Lightning Network | Splicing Feature to Lower Fees and Improve Access
Developers have officially added the Splicing feature to the technical standards of the Lightning Network, a second layer built on top of Bitcoin for fast, low-cost payments. Previously, to transact over the network, users had to open and close payment channels each time they made a payment, which cost extra time and fees. Splicing allows users to adjust their balances dynamically while keeping a channel active. These payment channels act as digital corridors, enabling the network to settle instant transactions without recording every small move on the main Bitcoin blockchain. By streamlining fund management and slashing fees, Splicing can help transform this infrastructure into a dynamic financial tool capable of scaling for millions of daily users.

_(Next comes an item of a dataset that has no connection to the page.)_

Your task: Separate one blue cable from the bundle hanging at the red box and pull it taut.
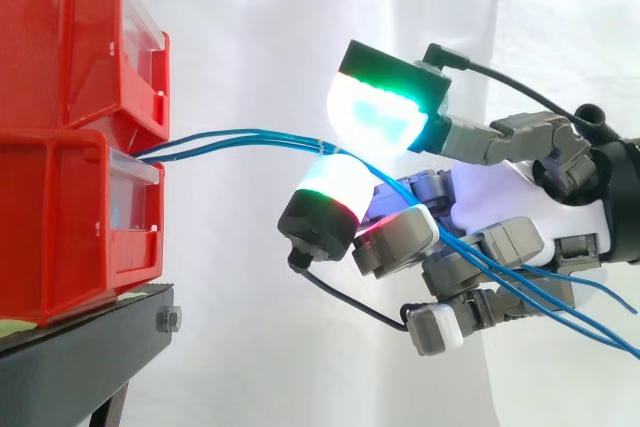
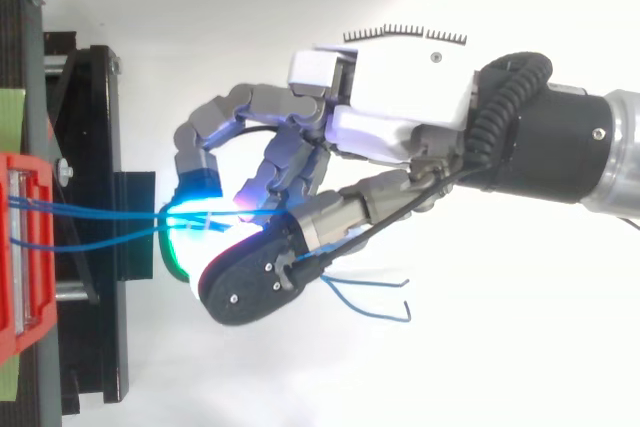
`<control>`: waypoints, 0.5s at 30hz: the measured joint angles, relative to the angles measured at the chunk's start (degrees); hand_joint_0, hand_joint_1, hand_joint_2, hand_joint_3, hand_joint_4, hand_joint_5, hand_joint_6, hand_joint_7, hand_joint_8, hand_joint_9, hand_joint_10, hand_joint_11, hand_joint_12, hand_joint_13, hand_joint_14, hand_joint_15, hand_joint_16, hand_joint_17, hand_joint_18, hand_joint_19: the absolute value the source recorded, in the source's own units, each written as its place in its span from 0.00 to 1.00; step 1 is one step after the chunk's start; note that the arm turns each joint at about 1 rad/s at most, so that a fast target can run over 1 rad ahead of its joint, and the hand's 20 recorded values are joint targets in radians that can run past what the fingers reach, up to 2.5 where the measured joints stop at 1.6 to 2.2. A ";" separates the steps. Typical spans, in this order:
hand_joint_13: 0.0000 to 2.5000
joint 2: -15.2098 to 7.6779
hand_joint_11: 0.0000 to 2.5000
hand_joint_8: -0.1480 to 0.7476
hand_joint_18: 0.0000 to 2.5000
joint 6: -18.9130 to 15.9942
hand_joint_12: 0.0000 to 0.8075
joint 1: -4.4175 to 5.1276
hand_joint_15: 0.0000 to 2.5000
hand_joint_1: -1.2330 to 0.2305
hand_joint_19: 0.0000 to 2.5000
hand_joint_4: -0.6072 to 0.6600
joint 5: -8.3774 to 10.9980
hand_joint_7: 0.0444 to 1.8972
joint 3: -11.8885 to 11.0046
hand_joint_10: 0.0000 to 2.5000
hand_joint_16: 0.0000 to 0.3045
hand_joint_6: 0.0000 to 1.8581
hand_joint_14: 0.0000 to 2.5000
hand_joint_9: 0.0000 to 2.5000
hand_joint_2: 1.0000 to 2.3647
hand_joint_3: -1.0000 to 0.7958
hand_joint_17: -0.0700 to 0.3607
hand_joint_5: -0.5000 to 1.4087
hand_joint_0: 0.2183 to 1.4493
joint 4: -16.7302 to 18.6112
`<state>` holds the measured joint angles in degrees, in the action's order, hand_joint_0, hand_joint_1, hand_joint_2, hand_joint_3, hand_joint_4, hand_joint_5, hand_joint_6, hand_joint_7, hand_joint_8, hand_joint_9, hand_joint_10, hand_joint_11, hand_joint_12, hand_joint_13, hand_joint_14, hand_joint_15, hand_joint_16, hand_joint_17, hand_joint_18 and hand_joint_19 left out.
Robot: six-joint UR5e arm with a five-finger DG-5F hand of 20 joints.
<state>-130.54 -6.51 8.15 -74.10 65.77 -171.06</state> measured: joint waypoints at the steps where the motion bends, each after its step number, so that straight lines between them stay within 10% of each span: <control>1: 0.55 0.01 0.56 0.50 0.43 0.09 0.44 0.00 0.67 0.42 0.32 0.60 0.26 0.60 0.00 0.00 0.17 0.48 0.21 0.46 0.00 0.28 0.43 0.17 0.23 -0.03; 15: 0.55 0.01 0.56 0.49 0.43 1.88 0.42 -0.55 0.68 0.33 0.32 0.52 1.84 0.64 -0.02 0.00 0.16 0.49 0.19 0.45 0.01 0.45 0.42 0.16 0.33 0.20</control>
<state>-130.52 -4.63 7.61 -72.26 65.76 -170.86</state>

Blackbox | An Experimental Kit for Offline AI, Messaging, and Bitcoin
Blackbox is an experimental tool that combines local AI, messaging, and Bitcoin payments into a single system that works offline. It runs on a Raspberry Pi device (a low-cost, portable computer the size of a credit card) and uses long-range radios to send data directly between devices over miles, bypassing cell towers and Wi-Fi. These radios form a mesh network, acting like a digital bucket brigade where messages “hop” from device to device to extend the signal’s reach. By combining an internal AI model for technical queries, a decentralized message relay, and a Cashu ecash wallet for private Bitcoin transactions, the platform ensures that communication and trade remain possible even when internet access is restricted.
Why this matters: In places facing state-imposed internet shutdowns or infrastructure collapse, Blackbox provides a vital alternative to centralized systems. While still experimental, this technology points to a future where essential digital tools remain functional and secure even when the internet is restricted or unavailable.

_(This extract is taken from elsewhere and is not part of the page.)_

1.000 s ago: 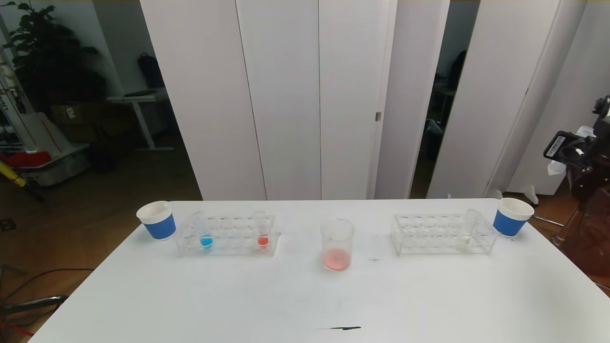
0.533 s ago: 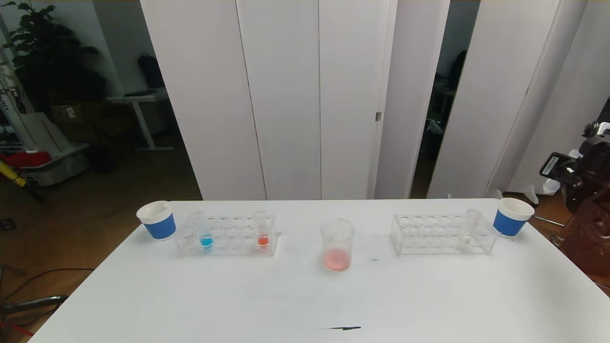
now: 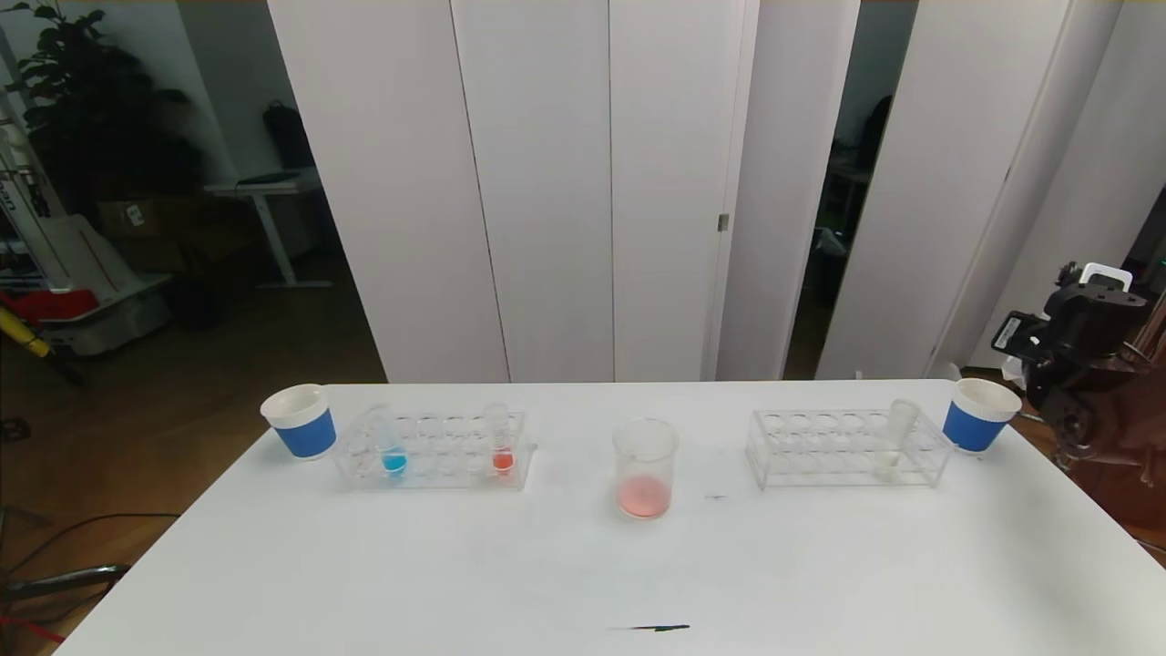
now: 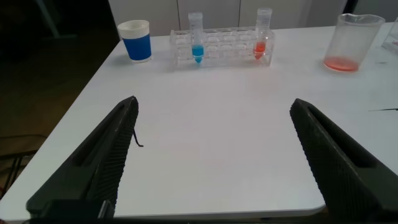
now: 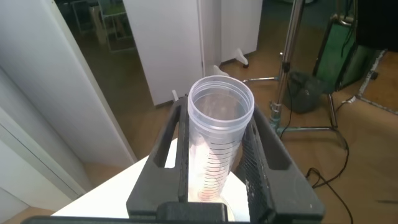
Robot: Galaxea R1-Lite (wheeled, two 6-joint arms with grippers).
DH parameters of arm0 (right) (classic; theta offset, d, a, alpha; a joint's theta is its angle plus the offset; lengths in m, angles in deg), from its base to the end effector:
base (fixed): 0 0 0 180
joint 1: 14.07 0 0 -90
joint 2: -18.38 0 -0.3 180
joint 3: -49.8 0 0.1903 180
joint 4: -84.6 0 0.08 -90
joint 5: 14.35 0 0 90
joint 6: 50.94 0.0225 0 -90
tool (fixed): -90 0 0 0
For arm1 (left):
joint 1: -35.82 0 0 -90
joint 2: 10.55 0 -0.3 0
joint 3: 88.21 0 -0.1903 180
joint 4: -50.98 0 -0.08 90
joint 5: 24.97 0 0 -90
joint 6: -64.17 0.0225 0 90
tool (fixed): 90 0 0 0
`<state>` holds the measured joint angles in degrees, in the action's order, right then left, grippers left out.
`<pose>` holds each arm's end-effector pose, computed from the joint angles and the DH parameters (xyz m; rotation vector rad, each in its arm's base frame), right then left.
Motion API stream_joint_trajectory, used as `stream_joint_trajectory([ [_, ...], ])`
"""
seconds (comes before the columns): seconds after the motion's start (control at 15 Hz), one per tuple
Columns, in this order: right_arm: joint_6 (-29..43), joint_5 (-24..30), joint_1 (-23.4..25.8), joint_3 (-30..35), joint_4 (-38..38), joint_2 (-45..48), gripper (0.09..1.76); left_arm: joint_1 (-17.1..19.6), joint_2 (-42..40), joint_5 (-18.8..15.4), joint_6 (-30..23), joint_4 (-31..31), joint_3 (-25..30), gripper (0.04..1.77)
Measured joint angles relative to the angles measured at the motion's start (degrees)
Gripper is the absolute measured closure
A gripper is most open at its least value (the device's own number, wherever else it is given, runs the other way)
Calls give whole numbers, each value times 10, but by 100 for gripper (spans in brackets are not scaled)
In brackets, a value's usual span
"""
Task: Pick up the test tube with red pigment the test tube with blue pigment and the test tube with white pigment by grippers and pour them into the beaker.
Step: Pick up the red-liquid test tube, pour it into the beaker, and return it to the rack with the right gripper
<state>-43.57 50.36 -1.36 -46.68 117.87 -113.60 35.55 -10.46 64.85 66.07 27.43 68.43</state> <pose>0.4426 -0.1097 0.1086 0.1195 -0.0033 -0.6647 -0.0227 0.0000 0.0752 0.0332 0.0048 -0.0079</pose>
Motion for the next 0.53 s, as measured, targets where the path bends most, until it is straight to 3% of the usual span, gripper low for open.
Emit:
stream_joint_trajectory([
  [0.53,-2,-9,-22,16,4,-51,127,0,0,0,0,0,0,7],
])
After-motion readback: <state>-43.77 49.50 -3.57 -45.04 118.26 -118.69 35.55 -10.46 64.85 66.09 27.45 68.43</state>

MIT Bitcoin Expo | 2026 “Freedom for All” Edition
The Massachusetts Institute of Technology (MIT) announced its 2026 Bitcoin Expo, scheduled for April 11–12 at the State Center in Cambridge, MA. Featuring a lineup of developers, privacy advocates, and advocates for freedom, this year’s theme, “Freedom For All,” highlights Bitcoin’s role in defending human rights worldwide. The event features Afghan entrepreneur and human rights activist Roya Mahboob, who is defying the Taliban’s ban on girls’ education by building offline learning apps, encrypted underground study networks, and a global robotics program. Mahboob also teaches women and girls to use Bitcoin as a tool for financial freedom. Her participation highlights how the expo is increasingly focused on real-world use cases where Bitcoin supports education, resilience, and human rights under repression. HRF is proud to support this Bitcoin gathering.

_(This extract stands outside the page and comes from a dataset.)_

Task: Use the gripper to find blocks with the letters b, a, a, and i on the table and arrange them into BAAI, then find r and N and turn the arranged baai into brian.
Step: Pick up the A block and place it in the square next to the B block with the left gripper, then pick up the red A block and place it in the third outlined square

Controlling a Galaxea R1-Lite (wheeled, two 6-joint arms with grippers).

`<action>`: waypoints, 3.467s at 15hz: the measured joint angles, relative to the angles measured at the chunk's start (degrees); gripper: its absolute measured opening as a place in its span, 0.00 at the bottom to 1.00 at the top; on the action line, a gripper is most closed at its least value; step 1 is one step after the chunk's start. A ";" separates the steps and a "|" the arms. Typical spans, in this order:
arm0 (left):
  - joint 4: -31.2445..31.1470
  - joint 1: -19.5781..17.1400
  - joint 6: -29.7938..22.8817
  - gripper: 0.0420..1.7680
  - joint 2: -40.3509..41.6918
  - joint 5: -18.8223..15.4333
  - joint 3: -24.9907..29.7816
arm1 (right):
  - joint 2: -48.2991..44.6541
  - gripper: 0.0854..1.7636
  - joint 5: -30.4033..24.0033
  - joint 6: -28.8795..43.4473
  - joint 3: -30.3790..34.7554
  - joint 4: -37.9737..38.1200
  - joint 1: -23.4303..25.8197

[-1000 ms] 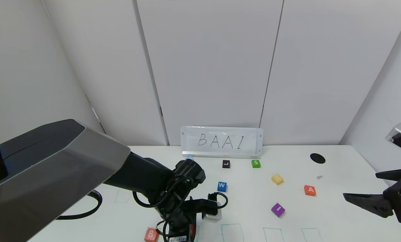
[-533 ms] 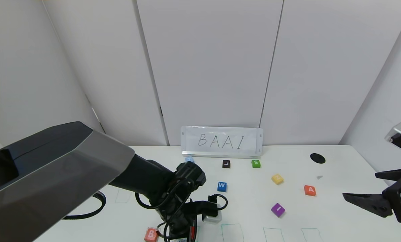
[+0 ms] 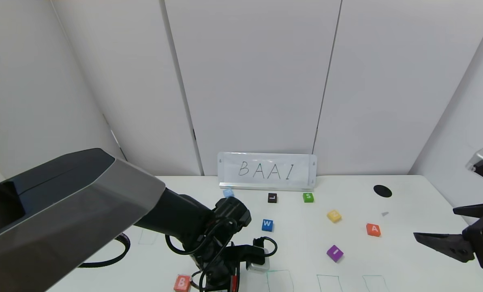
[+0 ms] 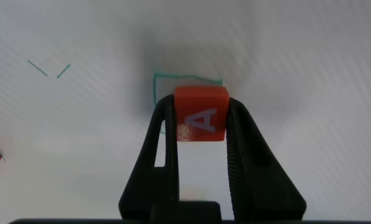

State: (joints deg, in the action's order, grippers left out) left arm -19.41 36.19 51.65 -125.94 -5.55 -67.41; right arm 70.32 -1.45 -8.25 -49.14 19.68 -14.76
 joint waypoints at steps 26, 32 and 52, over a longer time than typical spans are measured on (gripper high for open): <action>1.49 -0.34 0.22 0.70 -0.02 0.57 0.33 | -0.76 0.97 0.00 0.05 0.00 0.16 -0.39; -7.96 -0.39 0.13 0.84 5.49 0.38 -2.57 | -1.24 0.97 -0.02 0.00 0.00 0.17 -0.43; -9.90 -6.99 -69.82 0.96 30.74 0.60 -3.51 | 1.82 0.97 0.44 4.21 -2.56 0.02 1.38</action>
State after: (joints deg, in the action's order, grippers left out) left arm -29.31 29.21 -18.16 -95.20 -4.95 -70.92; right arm 72.13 -1.01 -4.05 -51.70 19.70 -13.39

Bitcoin Recommended Content
NumoPay and the Future of Contactless Bitcoin Transactions with Calle
What if paying with Bitcoin were as simple as tapping your phone without giving up your privacy? Bitcoin educator Stephan Livera and privacy software developer Calle recently discussed NumoPay, an open-source Bitcoin payment terminal designed for private, “tap-to-pay” transactions. The tool uses near field communication (NFC) — the same short-range wireless technology used in contactless credit cards — to enable instant Bitcoin transactions by simply tapping a phone or card. The conversation also explores how tools like Cashu ecash enable fast, private payments, and what the future of everyday Bitcoin spending could look like.